En outre, The Lancet (2021) souligne les dangers des stimulations hormonales. Ces traitements, utilisés en FIV pour la GPA, augmentent la mortalité maternelle. Les bébés nés par GPA montrent un taux de prématurité quatre fois supérieur. Ces chiffres alertent sur leur santé future, selon des experts. Human Reproduction Update (2016) confirme les complications des grossesses multiples. Ces études appellent à une vigilance accrue.

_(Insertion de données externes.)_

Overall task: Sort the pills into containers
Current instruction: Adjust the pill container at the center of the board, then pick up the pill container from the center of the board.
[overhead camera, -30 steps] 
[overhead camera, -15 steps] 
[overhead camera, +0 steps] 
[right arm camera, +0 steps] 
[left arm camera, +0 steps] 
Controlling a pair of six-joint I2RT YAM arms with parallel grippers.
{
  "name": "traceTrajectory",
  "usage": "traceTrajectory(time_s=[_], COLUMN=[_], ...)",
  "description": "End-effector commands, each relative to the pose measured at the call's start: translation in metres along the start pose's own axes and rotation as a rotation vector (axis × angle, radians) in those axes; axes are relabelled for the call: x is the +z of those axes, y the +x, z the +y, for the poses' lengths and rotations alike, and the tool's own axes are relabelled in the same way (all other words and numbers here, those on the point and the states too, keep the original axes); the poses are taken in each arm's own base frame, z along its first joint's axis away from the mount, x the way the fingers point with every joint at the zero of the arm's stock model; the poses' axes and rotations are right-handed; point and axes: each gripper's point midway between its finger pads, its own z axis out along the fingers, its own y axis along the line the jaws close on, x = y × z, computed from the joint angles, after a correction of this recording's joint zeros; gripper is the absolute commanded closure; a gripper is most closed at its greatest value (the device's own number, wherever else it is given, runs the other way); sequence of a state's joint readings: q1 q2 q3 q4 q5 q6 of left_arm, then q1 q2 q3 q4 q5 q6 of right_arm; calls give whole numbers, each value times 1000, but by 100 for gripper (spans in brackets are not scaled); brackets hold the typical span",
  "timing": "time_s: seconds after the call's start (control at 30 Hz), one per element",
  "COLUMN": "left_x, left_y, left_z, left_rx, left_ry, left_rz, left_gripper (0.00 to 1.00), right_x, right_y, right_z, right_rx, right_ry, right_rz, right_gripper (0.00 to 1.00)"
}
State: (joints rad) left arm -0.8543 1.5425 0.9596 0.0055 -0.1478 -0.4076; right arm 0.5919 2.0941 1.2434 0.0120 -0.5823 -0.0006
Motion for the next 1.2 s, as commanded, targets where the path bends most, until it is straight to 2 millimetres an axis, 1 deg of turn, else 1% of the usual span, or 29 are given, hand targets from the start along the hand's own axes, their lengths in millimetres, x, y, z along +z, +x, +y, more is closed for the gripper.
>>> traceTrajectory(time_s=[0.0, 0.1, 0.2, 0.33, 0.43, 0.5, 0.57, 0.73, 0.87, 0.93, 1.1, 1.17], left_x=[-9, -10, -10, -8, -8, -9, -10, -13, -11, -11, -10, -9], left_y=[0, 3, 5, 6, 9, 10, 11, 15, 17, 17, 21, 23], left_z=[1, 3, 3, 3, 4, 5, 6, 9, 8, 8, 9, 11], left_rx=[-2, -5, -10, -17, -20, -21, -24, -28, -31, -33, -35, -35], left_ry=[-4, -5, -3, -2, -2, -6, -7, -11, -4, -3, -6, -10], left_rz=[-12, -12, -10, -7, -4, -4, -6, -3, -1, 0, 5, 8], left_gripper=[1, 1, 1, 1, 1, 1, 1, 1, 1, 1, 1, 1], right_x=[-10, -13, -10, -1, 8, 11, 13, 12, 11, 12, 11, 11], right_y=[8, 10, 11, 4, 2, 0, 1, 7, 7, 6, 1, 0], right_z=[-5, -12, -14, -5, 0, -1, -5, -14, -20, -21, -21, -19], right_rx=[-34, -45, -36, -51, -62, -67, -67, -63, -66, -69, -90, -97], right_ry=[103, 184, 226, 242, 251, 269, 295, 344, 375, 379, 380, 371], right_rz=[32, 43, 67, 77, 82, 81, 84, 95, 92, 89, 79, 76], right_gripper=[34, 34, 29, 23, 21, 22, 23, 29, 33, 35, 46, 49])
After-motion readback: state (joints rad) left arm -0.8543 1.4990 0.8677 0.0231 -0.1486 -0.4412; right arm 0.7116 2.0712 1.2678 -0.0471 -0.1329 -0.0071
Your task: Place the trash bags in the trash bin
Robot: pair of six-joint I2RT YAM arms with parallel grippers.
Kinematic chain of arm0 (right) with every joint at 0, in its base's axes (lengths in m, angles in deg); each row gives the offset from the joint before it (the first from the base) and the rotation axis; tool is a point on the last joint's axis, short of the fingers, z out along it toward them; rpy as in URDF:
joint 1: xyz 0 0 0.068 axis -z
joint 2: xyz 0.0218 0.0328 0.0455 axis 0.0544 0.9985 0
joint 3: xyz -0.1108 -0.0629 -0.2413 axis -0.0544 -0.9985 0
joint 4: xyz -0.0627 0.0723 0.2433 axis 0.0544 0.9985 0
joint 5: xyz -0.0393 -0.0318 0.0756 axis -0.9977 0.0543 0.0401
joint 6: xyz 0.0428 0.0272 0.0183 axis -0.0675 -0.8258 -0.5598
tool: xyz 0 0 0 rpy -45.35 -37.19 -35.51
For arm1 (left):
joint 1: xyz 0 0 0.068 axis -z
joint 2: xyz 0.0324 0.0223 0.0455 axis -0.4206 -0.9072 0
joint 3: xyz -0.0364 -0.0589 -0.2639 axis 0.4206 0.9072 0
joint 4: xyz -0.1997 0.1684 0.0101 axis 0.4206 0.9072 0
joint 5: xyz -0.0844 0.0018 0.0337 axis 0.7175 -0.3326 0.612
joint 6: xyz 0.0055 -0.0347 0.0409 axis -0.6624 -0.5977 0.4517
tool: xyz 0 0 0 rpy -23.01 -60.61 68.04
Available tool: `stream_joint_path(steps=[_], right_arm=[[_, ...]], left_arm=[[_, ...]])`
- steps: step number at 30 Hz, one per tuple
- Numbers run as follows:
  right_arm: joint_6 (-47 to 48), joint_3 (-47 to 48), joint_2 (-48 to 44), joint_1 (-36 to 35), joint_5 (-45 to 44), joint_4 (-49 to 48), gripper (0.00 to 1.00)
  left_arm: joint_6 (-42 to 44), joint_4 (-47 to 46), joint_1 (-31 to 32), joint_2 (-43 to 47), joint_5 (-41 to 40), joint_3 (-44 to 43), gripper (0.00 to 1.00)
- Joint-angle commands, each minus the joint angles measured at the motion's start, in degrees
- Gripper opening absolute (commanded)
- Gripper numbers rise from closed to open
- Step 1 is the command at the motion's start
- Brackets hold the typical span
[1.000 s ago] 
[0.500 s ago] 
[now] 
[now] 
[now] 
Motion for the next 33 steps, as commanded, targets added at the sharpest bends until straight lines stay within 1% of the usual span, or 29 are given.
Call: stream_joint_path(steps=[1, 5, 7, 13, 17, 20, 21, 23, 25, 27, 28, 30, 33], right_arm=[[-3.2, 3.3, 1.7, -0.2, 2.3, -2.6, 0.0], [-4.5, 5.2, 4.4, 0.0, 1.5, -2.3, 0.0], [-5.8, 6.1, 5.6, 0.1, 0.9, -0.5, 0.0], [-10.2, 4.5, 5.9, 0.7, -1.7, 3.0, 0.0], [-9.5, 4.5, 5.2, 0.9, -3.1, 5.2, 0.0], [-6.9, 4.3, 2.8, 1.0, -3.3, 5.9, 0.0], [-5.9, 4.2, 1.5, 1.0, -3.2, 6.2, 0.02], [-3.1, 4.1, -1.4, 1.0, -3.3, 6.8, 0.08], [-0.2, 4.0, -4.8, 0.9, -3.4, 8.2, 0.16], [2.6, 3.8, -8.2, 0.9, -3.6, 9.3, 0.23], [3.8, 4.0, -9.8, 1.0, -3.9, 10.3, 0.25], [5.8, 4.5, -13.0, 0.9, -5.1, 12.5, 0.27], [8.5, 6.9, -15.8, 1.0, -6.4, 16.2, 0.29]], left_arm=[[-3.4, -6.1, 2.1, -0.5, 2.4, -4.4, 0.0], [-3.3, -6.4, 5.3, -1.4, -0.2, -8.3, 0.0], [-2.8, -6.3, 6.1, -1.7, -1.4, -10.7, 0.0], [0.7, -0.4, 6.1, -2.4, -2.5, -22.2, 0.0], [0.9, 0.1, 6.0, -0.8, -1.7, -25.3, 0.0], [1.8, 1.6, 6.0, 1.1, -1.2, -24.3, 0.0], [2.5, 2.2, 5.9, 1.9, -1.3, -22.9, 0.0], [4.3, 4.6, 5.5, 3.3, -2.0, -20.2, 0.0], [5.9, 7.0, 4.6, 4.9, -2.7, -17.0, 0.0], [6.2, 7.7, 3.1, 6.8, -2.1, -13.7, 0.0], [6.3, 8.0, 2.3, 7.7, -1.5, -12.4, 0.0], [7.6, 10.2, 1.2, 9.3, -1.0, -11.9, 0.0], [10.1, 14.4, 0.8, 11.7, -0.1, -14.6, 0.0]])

Nous avons aujourd’hui en France les guignols du lobby LGBT qui essaient de faire croire à la population qu’il peut exister une « GPA éthique ». Non, c’est impossible. On ne vend pas des êtres humains. Point. D’autant que cette technique de fécondation hyper médicalisée, non naturelle et totalement absurde, rend malade les mères porteuses et leurs bébés. Fin de la discussion.
Dire qu’il n’y a aucun problème médical lié à la GPA est un mensonge.
👉 Aux États-Unis, une étude (Kaimal et al., 2017) montre que les femmes qui portent pour autrui ont 2 à 3 fois plus de risques de pré-éclampsie, d’hypertension et de césarienne.